> **Exercise**: Retype, word for word, only the lines from the one with "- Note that" through the last line of the data below.
[[ Exercise data, beginning ]]
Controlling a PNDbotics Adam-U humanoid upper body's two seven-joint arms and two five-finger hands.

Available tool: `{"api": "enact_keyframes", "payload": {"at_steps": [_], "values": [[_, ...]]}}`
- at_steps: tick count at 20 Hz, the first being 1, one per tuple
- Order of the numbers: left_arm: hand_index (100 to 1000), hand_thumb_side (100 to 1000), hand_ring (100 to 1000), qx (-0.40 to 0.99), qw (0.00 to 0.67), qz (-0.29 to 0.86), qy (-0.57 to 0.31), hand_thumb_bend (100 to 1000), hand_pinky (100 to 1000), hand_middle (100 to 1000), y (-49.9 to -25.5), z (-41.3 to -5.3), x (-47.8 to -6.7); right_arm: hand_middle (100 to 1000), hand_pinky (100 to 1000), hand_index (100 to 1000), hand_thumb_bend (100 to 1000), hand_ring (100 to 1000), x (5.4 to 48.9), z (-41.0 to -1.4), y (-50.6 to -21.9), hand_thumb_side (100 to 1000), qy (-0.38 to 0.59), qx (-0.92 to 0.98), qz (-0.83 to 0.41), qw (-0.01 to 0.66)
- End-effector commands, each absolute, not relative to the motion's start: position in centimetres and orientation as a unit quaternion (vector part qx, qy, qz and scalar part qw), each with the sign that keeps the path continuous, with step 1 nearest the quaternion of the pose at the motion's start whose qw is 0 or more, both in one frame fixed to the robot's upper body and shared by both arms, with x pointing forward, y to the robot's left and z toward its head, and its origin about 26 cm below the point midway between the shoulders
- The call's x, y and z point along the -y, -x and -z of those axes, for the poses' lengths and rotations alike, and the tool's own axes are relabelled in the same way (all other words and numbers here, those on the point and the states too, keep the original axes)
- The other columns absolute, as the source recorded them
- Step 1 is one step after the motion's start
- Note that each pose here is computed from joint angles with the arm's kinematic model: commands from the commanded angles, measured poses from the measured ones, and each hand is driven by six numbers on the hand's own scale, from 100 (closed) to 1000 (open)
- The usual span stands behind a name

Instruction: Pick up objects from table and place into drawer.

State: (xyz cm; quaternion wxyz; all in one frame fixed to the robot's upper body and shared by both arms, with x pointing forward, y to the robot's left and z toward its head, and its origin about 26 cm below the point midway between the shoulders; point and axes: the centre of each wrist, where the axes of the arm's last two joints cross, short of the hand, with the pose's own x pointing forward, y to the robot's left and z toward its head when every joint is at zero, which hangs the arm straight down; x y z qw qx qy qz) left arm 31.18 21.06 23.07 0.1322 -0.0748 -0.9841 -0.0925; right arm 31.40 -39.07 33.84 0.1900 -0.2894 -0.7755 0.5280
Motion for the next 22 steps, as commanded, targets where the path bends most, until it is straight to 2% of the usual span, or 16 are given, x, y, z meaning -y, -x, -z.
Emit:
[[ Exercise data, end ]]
> **Exercise answer**:
- Note that each pose here is computed from joint angles with the arm's kinematic model: commands from the commanded angles, measured poses from the measured ones, and each hand is driven by six numbers on the hand's own scale, from 100 (closed) to 1000 (open)
- The usual span stands behind a name

Instruction: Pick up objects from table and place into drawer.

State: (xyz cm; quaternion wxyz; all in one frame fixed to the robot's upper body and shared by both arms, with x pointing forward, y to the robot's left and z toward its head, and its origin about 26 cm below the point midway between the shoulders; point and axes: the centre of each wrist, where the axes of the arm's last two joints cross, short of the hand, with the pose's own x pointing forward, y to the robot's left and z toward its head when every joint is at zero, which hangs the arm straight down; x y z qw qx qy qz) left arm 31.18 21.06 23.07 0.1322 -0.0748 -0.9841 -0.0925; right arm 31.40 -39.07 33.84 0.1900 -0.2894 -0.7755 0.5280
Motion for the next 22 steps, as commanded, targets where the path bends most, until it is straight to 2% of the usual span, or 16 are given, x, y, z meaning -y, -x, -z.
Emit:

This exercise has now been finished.